Transcribe all the entries word for word, omitting any pictures they contain.

== Segment start ==

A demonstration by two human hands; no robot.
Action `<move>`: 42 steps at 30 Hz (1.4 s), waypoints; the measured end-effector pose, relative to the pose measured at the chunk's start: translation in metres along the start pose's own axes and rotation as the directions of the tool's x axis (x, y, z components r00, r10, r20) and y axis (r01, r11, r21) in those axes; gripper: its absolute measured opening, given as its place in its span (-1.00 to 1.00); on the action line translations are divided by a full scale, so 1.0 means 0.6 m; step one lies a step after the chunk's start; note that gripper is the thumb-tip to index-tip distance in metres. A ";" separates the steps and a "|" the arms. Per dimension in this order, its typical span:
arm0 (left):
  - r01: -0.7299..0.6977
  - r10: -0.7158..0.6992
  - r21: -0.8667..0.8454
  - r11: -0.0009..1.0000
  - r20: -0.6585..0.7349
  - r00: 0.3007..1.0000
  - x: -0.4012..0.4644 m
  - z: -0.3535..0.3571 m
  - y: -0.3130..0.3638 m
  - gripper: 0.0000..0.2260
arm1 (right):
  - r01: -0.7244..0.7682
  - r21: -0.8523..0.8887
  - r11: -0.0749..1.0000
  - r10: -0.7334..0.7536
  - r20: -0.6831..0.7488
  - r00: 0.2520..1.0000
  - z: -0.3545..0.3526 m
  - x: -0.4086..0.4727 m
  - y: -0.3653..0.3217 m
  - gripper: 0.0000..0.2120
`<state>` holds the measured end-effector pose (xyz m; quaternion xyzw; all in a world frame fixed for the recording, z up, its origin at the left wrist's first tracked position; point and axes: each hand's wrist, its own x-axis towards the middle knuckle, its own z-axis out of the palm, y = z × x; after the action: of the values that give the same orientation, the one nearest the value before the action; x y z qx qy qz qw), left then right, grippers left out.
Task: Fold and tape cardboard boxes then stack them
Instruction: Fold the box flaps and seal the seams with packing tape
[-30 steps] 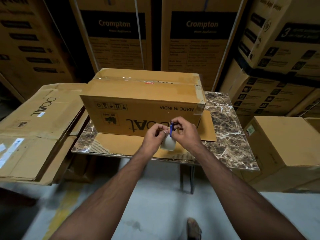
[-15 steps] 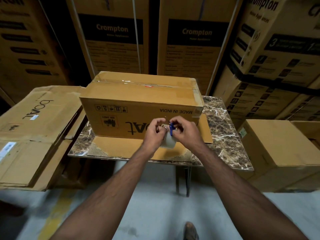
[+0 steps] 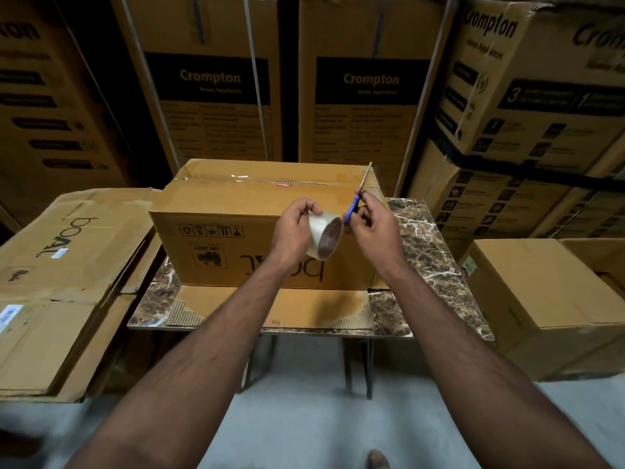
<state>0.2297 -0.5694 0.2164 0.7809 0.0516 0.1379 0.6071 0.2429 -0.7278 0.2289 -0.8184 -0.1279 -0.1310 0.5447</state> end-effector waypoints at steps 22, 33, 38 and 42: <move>-0.358 0.551 0.605 0.712 -0.165 0.818 0.237 0.132 0.073 -0.85 | 0.341 -0.236 0.910 -0.372 -0.103 0.922 -0.015 0.150 0.097 -0.67; -0.190 0.287 0.848 0.495 0.047 0.957 0.354 0.182 -0.009 -0.54 | 0.121 -0.623 0.773 0.184 0.402 0.897 -0.022 0.401 0.227 -0.35; -0.159 0.269 0.831 0.534 0.012 0.963 0.364 0.191 -0.017 -0.71 | -0.072 -0.480 0.874 0.239 0.298 0.924 -0.012 0.486 0.248 -0.43; -0.128 0.211 0.822 0.555 0.010 0.977 0.378 0.193 -0.011 -0.67 | -0.451 0.076 0.889 0.434 0.173 0.884 -0.024 0.505 0.274 -0.38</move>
<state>0.4796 -0.6194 0.2188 0.9667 0.0611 0.1912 0.1585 0.5823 -0.7825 0.2007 -0.8010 0.0142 0.0665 0.5948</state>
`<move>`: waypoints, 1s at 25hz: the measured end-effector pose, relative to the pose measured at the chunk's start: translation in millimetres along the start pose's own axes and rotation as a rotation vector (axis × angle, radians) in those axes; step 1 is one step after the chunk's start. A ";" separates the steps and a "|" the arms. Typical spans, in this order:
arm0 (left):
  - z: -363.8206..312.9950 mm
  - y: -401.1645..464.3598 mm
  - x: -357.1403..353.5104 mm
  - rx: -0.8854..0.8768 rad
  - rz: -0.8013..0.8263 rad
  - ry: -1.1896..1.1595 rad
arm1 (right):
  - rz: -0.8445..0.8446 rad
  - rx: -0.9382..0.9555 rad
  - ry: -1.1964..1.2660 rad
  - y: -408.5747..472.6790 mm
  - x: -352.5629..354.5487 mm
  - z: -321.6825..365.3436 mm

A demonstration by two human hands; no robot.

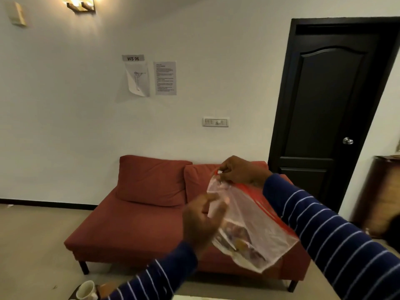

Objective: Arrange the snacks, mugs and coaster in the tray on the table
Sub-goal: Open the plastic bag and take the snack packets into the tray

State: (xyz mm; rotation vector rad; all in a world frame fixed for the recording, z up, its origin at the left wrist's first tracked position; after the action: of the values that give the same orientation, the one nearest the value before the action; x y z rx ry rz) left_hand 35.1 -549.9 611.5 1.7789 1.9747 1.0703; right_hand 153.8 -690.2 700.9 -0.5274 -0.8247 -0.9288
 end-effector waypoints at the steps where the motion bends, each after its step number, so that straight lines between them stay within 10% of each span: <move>1: 7.1 23.1 12.7 0.063 -0.055 0.037 | 0.023 0.057 0.007 -3.3 2.9 6.7; 6: 11.3 105.4 33.5 0.154 0.108 -0.115 | -0.040 0.202 -0.007 1.4 14.4 29.8; 25: -0.5 126.6 39.9 0.079 -0.066 -0.156 | -0.179 0.388 0.275 -4.5 36.1 35.3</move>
State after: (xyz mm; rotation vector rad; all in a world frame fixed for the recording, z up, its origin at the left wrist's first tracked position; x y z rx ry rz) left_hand 119.9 -516.4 707.9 1.7657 1.9907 0.8180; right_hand 148.5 -685.0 751.0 0.0120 -0.7834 -0.9496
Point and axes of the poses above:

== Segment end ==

▸ Exercise answer:
A demonstration by two human hands; no robot.
Action `<move>`: 42 steps at 30 Hz (1.4 s), waypoints; the measured end-effector pose, relative to the pose measured at the chunk's start: translation in metres along the start pose's own axes and rotation as the directions of the tool's x axis (x, y, z components r00, r10, r20) and y axis (r01, r11, r21) in those axes; gripper: its absolute measured opening, given as its place in its span (-1.00 to 1.00); on the action line translations are divided by a full scale, so 1.0 means 0.6 m; step one lies a step after the chunk's start; note that gripper is the thumb-tip to index-tip distance in metres. A ";" separates the steps and a "|" the arms. Per dimension in this order, its typical span:
arm0 (left):
  - r01: -0.7299..0.6977
  - r10: -0.7158..0.6992
  - r21: -0.8667..0.8454
  - r11: -0.0009..1.0000
  - r20: -0.6585..0.7349
  - r00: 0.3007..1.0000
  - x: -0.4012..0.4644 m
  - z: -0.3535..0.3571 m
  - y: -0.3130..0.3638 m
  - gripper: 0.0000..0.2260
arm1 (right):
  - r01: -0.7244..0.7682
  - r21: -0.8523..0.8887
  - r11: -0.0749..1.0000
  - r10: -0.7334..0.7536
  - r20: -0.6831..0.7488
  - r00: 0.2520..1.0000
  - z: -0.3545..0.3526 m
  - x: -0.4086..0.4727 m
  - y: -0.3653..0.3217 m
  - gripper: 0.0000..0.2120
`<state>` holds the measured end-effector pose (xyz m; quaternion xyzw; all in a world frame fixed for the recording, z up, its origin at the left wrist's first tracked position; point and axes: each hand's wrist, its own x-axis towards the middle knuckle, its own z-axis out of the palm, y = z × x; after the action: of the values that give the same orientation, the one nearest the value before the action; x y z qx qy qz qw), left then right, grippers left out.
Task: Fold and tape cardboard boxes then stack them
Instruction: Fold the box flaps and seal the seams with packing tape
[-30 steps] 
[-15 steps] 
[+0 steps] 
<state>0.2297 -0.5694 0.2164 0.7809 0.0516 0.1379 0.6071 0.2429 -0.7278 0.2289 -0.8184 -0.1279 -0.1310 0.5447</state> end-effector waypoints at steps 22, 33, 38 and 42: <move>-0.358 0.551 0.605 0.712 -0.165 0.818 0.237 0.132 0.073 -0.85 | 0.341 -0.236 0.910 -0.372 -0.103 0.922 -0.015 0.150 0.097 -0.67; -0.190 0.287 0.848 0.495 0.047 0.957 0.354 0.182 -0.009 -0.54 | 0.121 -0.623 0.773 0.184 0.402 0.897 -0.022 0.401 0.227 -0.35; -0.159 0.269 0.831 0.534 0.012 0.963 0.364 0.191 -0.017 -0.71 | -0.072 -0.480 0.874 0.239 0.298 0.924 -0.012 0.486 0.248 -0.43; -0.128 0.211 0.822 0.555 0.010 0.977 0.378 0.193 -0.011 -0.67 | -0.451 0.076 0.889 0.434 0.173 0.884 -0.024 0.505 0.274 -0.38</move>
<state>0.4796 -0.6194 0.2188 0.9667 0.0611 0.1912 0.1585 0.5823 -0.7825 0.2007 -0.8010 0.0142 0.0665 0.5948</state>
`<move>`: waypoints, 1s at 25hz: the measured end-effector pose, relative to the pose measured at the chunk's start: translation in millimetres along the start pose's own axes and rotation as a rotation vector (axis × angle, radians) in those axes; step 1 is one step after the chunk's start. A ";" separates the steps and a "|" the arms. Typical spans, in this order:
arm0 (left):
  - z: -363.8206..312.9950 mm
  - y: -401.1645..464.3598 mm
  - x: -357.1403..353.5104 mm
  - rx: -0.8854..0.8768 rad
  - rz: -0.8013..0.8263 rad
  - ry: -1.1896..1.1595 rad
arm1 (right):
  - rz: -0.8445..0.8446 rad
  - rx: -0.9382..0.9555 rad
  - ry: -1.1964..1.2660 rad
  - y: -408.5747..472.6790 mm
  - x: -352.5629..354.5487 mm
  - z: -321.6825..365.3436 mm

A demonstration by two human hands; no robot.


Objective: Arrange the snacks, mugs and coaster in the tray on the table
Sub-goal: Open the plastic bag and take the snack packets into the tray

State: (xyz mm; rotation vector rad; all in a world frame fixed for the recording, z up, its origin at the left wrist's first tracked position; after the action: of the values that give the same orientation, the one nearest the value before the action; x y z rx ry rz) left_hand 35.1 -549.9 611.5 1.7789 1.9747 1.0703; right_hand 153.8 -690.2 700.9 -0.5274 -0.8247 -0.9288
 end-effector waypoints at the steps where the motion bends, each after its step number, so that straight lines between them stay within 10% of each span: <move>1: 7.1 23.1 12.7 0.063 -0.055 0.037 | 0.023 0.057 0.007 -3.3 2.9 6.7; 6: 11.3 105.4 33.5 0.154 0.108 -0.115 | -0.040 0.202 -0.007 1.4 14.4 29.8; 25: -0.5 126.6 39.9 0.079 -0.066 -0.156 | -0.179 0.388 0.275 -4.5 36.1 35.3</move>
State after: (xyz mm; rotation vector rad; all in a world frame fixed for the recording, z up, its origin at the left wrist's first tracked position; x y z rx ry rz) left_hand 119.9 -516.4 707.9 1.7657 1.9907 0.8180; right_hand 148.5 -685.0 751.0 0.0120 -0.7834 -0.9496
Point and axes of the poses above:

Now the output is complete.